- TO DO:
Where an entry holds an image, skip the image but reproduce the rest word for word.

----

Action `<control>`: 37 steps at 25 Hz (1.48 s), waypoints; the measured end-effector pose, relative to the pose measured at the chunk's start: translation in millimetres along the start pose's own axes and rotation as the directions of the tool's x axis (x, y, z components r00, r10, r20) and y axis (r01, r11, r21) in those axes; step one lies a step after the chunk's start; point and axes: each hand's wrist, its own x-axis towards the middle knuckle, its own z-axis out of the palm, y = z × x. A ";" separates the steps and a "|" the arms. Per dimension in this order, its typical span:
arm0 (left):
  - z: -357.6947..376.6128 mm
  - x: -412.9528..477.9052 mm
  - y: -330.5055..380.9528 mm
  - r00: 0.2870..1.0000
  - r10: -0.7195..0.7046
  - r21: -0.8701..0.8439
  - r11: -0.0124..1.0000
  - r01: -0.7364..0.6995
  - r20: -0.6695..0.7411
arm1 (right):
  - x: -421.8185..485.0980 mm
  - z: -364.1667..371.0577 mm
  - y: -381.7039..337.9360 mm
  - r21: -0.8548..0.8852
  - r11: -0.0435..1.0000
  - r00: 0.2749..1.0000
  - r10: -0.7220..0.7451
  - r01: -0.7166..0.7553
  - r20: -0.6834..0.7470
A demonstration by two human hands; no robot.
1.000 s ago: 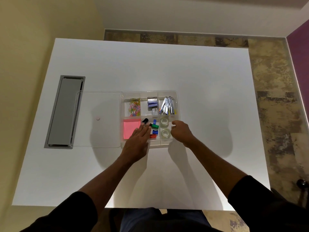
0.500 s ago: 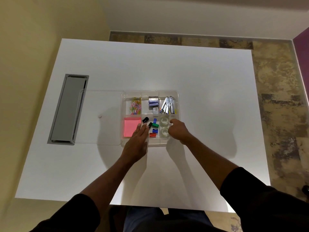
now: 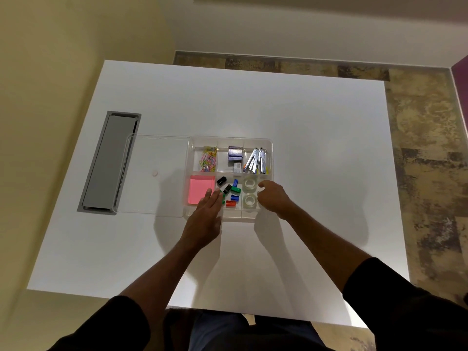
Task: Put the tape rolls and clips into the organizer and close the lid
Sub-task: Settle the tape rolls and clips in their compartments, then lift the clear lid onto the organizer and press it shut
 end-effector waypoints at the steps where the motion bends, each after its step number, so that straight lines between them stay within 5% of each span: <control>1: -1.2 -1.5 -0.3 1.000 -0.006 -0.006 1.000 0.006 -0.010 | -1.2 -4.1 2.1 0.035 0.999 0.999 -0.022 0.023 -0.025; 9: -17.4 -22.6 17.6 0.962 -0.153 -0.124 0.984 0.128 -0.226 | -20.4 -29.2 19.3 0.315 0.946 0.981 -0.011 0.073 -0.194; 15: -39.0 -35.2 -2.5 0.839 -0.391 -0.340 0.902 0.267 -0.378 | -45.3 9.6 -23.8 0.329 0.929 0.985 -0.152 0.169 -0.077; 21: -86.0 -50.1 -102.6 0.751 -0.618 -0.385 0.768 0.512 -0.235 | -58.4 104.5 -95.6 0.289 0.924 0.954 -0.287 0.252 0.085; 28: -126.3 -53.6 -202.1 0.637 -0.767 -0.403 0.608 0.684 -0.076 | -43.0 208.2 -148.9 -0.064 0.920 0.884 -0.349 0.386 0.312; 32: -141.3 -53.4 -227.2 0.647 -0.762 -0.447 0.576 0.684 0.009 | -30.4 232.9 -149.0 -0.270 0.863 0.863 -0.299 0.427 0.407; 37: -144.3 -47.5 -241.4 0.697 -0.715 -0.474 0.596 0.648 0.053 | -25.8 241.8 -136.3 -0.263 0.868 0.874 -0.313 0.422 0.372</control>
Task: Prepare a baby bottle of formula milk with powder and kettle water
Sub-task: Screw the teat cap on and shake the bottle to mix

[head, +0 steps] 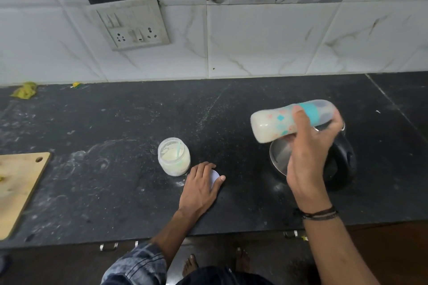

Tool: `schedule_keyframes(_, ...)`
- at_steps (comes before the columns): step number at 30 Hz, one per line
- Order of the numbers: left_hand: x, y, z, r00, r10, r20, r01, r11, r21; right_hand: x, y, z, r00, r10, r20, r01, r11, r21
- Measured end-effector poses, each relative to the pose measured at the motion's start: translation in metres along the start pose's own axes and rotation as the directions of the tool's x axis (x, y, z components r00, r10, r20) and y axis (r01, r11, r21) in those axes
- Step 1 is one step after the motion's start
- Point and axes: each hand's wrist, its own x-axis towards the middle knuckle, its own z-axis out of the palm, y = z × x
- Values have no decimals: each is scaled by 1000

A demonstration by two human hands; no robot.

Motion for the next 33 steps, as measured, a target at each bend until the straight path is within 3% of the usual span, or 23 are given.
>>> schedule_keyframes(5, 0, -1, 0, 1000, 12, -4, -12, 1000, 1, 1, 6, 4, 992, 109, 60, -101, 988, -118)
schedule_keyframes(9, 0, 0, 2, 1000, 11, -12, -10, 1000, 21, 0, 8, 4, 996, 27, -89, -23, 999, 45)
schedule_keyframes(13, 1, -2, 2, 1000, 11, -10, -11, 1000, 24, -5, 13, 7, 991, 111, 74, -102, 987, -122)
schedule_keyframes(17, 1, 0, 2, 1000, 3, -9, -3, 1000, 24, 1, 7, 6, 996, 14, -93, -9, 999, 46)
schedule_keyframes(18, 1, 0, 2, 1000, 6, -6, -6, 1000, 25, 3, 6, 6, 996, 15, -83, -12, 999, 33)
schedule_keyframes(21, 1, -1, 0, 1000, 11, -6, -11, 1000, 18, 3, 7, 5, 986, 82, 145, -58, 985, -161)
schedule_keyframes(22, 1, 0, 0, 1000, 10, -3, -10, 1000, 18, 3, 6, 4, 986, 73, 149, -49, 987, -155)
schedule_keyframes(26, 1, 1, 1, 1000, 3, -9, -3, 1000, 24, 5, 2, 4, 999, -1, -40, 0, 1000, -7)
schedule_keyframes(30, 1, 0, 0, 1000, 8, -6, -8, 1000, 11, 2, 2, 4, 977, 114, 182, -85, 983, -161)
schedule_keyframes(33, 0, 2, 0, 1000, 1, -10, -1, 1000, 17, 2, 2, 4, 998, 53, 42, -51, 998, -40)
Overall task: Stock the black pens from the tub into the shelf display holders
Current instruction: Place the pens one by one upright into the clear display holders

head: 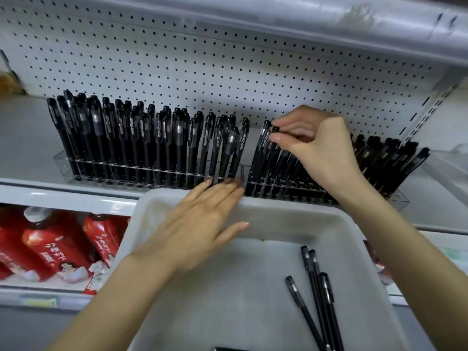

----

- RESPONSE AREA:
Action `<control>`: 37 steps at 25 Hz (1.48 s), waypoints; the measured end-effector pose, relative to the pose measured at the chunk's start: translation in millimetres along the start pose's own axes and rotation as the directions of the tool's x axis (x, y, z components r00, r10, r20) and y axis (r01, r11, r21) in those axes; step one lies a step after the chunk's start; point and axes: each hand's wrist, its own x-axis towards the middle knuckle, its own z-axis out of the palm, y = z × x. A ";" separates the steps and a "|" the arms. Per dimension in this order, its typical span:
arm0 (left):
  - z: -357.6947..376.6128 mm
  - x: -412.9528..477.9052 mm
  - y: -330.5055..380.9528 mm
  - r00: 0.2870..1.0000
  - r10: -0.7195..0.7046
  - r21: -0.8701..0.8439
  - r11: -0.0124..1.0000
  - r01: -0.7364..0.6995
  - r20: -0.6695..0.7411
arm1 (right):
  - x: -421.8185..485.0980 mm
  - z: -364.1667..371.0577 mm
  - y: -381.7039..337.9360 mm
  - r21: -0.8548..0.8852
  - r11: -0.0435..1.0000
  - r00: 0.2749..1.0000
  - r10: -0.7220..0.7451
  - r01: -0.7166..0.7553
  - r20: -0.6834..0.7470
A demonstration by two human hands; no robot.
1.000 s ago: 
0.500 s ago: 
now: 
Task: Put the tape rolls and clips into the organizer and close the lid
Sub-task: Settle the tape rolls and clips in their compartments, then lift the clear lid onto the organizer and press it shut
 end-effector waypoints at the steps where the motion bends, each after its step number, so that straight lines between them stay within 5% of each span: <control>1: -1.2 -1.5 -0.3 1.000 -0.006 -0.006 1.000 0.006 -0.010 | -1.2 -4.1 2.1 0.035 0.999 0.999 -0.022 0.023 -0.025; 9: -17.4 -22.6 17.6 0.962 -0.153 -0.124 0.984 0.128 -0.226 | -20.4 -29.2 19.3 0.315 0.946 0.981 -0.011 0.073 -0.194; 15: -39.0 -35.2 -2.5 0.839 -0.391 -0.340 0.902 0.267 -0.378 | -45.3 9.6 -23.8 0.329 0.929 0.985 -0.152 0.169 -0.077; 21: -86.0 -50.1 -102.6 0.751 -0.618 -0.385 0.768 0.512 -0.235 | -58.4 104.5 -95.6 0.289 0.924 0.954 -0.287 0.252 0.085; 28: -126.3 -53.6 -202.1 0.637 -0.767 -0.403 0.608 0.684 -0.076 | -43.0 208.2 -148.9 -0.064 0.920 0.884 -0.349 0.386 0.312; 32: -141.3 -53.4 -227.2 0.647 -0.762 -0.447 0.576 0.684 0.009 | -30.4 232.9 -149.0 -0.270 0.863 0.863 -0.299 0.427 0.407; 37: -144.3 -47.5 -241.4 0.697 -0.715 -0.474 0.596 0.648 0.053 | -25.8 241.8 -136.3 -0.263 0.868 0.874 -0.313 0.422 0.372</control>
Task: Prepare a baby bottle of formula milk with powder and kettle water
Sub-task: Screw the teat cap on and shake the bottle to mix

[head, +0 steps] 

Tool: `schedule_keyframes(_, ...)`
- at_steps (comes before the columns): step number at 30 Hz, one per line
- Order of the numbers: left_hand: x, y, z, r00, r10, r20, r01, r11, r21; right_hand: x, y, z, r00, r10, r20, r01, r11, r21
- Measured end-effector poses, each relative to the pose measured at the motion's start: translation in metres along the start pose's own axes and rotation as the directions of the tool's x axis (x, y, z components r00, r10, r20) and y axis (r01, r11, r21) in those axes
- Step 1 is one step after the motion's start
- Point and axes: each hand's wrist, its own x-axis towards the middle knuckle, its own z-axis out of the palm, y = z × x
- Values have no decimals: each is scaled by 1000

A demonstration by two human hands; no robot.

Motion for the next 33 steps, as measured, a target at each bend until the straight path is within 3% of the usual span, or 23 are given.
>>> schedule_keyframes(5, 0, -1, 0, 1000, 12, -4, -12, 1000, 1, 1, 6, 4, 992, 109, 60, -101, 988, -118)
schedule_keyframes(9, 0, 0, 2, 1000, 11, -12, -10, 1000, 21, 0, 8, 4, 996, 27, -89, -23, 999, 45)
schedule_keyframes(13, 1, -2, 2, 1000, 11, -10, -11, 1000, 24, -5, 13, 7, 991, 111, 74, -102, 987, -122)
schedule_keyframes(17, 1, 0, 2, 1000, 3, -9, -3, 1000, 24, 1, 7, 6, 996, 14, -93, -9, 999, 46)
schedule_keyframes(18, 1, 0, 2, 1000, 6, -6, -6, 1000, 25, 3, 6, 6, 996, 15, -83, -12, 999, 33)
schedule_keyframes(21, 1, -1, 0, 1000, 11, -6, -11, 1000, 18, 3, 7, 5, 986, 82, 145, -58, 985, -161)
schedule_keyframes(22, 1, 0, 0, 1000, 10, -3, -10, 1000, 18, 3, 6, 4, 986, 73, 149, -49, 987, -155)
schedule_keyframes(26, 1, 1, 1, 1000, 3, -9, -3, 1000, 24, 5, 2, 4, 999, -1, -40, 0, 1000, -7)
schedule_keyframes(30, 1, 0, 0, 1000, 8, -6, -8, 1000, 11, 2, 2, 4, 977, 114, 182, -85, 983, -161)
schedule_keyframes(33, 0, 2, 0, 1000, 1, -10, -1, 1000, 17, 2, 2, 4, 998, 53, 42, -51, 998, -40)
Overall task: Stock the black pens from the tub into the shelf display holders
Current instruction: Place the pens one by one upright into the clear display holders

head: 

No further work is required for this exercise.